Anthony Williams wrote:
> Aleksey Gurtovoy writes:
>  > 
>  > The following is a sketch of a potential use case for the 
>  > newly-accepted and already very useful 'optional' class. 
>  > 
>  > Suppose you have a pure RAII guard/locker which unconditionally
>  > does its job:
>  > 
>  >     struct RAII_lock
>  >         : boost::noncopyable
>  >     {
>  >         RAII_lock(entity& e);
>  >         ~RAII_lock();
>  >     };
>  >     
>  > and you want to write a semantic equivalent to the following
>  > 
>  >     boost::scoped_ptr<RAII_lock> lock( cond ? new 
RAII_lock(entity) : 0 );
>  >     // ...
>  > 
>  > expect for the dynamic allocation part. How would you do it? 
>  > 
>  > IMO the following seems only natural:
>  > 
>  >     boost::optional<RAII_lock> lock( cond, entity );
>  >     // ...
>  > 
>  > The only problem with the above is that currently you cannot 
>  > write something like this. It would be nice if we could, IMO.
>  > 
>  > Thoughts?
>
> * Firstly, this would require optional to be able hold 
> non-copy-constructible types, whereas the current requirement 
> say "T must be  CopyConstructible".
> 
> You could drop the "CopyConstructible" requirement if you said that
> boost::optional<T> is only itself CopyConstructible/Assignable/
> Swappable if T is CopyConstructible. 

Yep, that's what I would argue for.


> However, this leaves the 
> question of how to get the value in there in the first place; the 
> answer to which is ...
> 
> * Secondly, you would need a templated constructor to allow T 
> to be constructed using another type.

Correct, that's what I am hoping to pursue :).

> 
> Or you could initialize it with optional<EntityType>, since 
> this template constructor does already exist, and already does 
> the "right thing".

Hmm, that's an interesting idea. In my case, 'entity' is already 
exist, though, (and is noncopyable itself) so it should be
'optional<EntityType&>' instead. Still interesting. 

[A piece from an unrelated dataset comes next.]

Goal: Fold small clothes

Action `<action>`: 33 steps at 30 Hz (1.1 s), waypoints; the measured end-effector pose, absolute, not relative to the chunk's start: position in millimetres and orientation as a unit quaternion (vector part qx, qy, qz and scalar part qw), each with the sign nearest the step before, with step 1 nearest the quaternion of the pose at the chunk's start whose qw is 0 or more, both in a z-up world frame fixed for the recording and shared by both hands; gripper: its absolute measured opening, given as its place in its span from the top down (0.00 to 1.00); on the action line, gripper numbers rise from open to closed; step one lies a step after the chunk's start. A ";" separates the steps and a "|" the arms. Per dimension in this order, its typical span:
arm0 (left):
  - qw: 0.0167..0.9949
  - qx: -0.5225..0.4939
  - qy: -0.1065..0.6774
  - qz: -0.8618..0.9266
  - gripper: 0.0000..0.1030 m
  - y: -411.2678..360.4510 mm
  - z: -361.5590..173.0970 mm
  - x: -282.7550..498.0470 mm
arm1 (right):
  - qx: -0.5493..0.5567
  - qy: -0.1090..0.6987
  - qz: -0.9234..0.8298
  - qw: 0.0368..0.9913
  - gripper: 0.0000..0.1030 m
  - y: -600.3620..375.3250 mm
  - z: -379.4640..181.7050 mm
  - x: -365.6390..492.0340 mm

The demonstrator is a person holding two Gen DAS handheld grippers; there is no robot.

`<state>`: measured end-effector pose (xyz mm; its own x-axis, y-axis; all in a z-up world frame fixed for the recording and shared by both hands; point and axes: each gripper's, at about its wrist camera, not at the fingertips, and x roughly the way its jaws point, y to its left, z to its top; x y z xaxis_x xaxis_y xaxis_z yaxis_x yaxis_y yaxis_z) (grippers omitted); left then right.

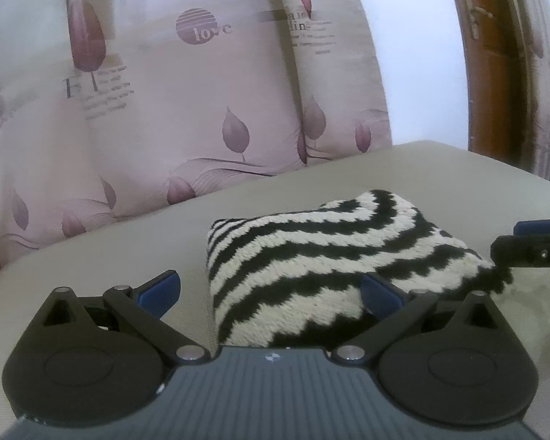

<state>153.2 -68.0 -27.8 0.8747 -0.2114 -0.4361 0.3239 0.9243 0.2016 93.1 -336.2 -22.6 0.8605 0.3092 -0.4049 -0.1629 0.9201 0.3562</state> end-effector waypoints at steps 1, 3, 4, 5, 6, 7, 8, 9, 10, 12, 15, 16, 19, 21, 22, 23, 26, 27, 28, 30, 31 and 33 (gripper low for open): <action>0.959 0.134 0.210 -0.139 0.00 -66.2 -27.0 155.6 | 0.156 0.238 0.124 0.951 0.05 -336.8 -23.2 96.5; 0.958 0.125 0.217 -0.141 0.00 -61.7 -24.9 160.7 | 0.155 0.248 0.126 0.948 0.05 -338.4 -24.7 103.6; 0.958 0.113 0.223 -0.143 0.00 -56.8 -22.8 164.8 | 0.157 0.255 0.128 0.945 0.05 -339.6 -25.4 107.9; 0.957 0.097 0.230 -0.145 0.00 -51.5 -20.9 169.3 | 0.159 0.265 0.132 0.942 0.05 -341.2 -26.2 112.6; 0.956 0.075 0.241 -0.149 0.00 -43.9 -18.6 175.5 | 0.164 0.275 0.138 0.937 0.05 -343.6 -27.4 117.9; 0.954 0.054 0.252 -0.156 0.00 -37.9 -17.0 181.3 | 0.171 0.284 0.145 0.932 0.05 -346.3 -28.7 123.3; 0.949 0.033 0.265 -0.166 0.00 -31.5 -15.9 188.1 | 0.177 0.294 0.151 0.927 0.05 -348.6 -29.8 128.6; 0.944 0.013 0.279 -0.175 0.00 -24.3 -15.3 196.4 | 0.184 0.307 0.159 0.920 0.05 -351.1 -31.1 135.1; 0.941 -0.001 0.288 -0.179 0.00 -18.2 -15.4 203.3 | 0.191 0.318 0.165 0.914 0.05 -353.4 -32.6 141.3; 0.934 -0.031 0.303 -0.189 0.00 -6.9 -17.8 215.6 | 0.204 0.340 0.182 0.900 0.05 -356.6 -36.3 153.9; 0.910 -0.094 0.334 -0.225 0.00 9.5 -28.1 235.3 | 0.222 0.359 0.197 0.885 0.05 -361.9 -41.3 170.8; 0.900 -0.118 0.350 -0.233 0.00 14.7 -34.5 243.0 | 0.230 0.368 0.205 0.877 0.05 -363.4 -43.8 177.6; 0.876 -0.177 0.369 -0.254 0.00 26.1 -51.1 256.9 | 0.251 0.392 0.222 0.857 0.05 -364.4 -51.6 194.5; 0.863 -0.201 0.378 -0.270 0.00 28.5 -57.9 263.8 | 0.254 0.403 0.234 0.848 0.05 -361.7 -55.8 203.4; 0.858 -0.205 0.380 -0.279 0.00 27.4 -60.0 266.2 | 0.256 0.407 0.239 0.844 0.05 -360.2 -57.4 207.3; 0.855 -0.205 0.382 -0.285 0.00 26.1 -62.0 267.8 | 0.257 0.407 0.244 0.842 0.05 -359.1 -57.8 210.6; 0.836 -0.214 0.397 -0.312 0.00 18.9 -70.7 275.7 | 0.260 0.412 0.260 0.834 0.04 -354.2 -59.3 222.2; 0.830 -0.220 0.403 -0.317 0.00 16.6 -74.1 278.5 | 0.262 0.413 0.266 0.830 0.04 -351.7 -59.9 225.9; 0.827 -0.222 0.407 -0.318 0.00 14.0 -77.2 280.9 | 0.263 0.413 0.271 0.829 0.04 -349.6 -60.3 228.8; 0.818 -0.231 0.414 -0.326 0.00 11.6 -83.2 286.3 | 0.272 0.413 0.276 0.824 0.03 -346.4 -61.6 234.1; 0.816 -0.235 0.413 -0.329 0.01 10.8 -84.8 288.7 | 0.273 0.411 0.278 0.824 0.03 -344.8 -61.8 236.9; 0.814 -0.236 0.413 -0.334 0.02 8.8 -86.7 293.6 | 0.281 0.407 0.285 0.821 0.03 -342.3 -63.3 243.2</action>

But, of course, that still wouldn't work with the current 'optional'
(for one, operators * and -> would have a reference-to-reference 
problem). If the CopyConstructible requirement is changed as 
outlined the above, it should though, shouldn't it? Fernando?

> 
> * Thirdly, you would need a special custom constructor which 
> takes a conditional.

Yep. I think it's entirely reasonable. After all, 'optional' does have a
bool inside itself, and the conditional is going to map into that one
directly.

> 
> You could get round it like below:
> 
>     boost::optional<EntityType> optionalEntity;
>     if(cond)
>         optionalEntity.reset(entity);
> 
>     // if optionalEntity is not initialized, neither is lock
>     // else lock is constructed using the conversion constructor
>     boost::optional<RAII_lock> lock(optionalEntity);
> 
> You can do this with the current implementation, since the 
> CopyConstructible requirement isn't actually verified with a concept
> check, but you'd have to get the requirement dropped if you were to 
> rely on it 

I could if not the reference-to-reference problem, but thanks for the
suggestion.

> (which would probably mean implementing templated 
> constructor/reset/operator= to avoid _having_ to use an optional<U> 
> to initialize your optional<T>)

Yes, I would prefer the use case to be supported with the minimal
verboseness on the user side. Otherwise I might as well write
'optional_lock' with the required semantics - which is an option.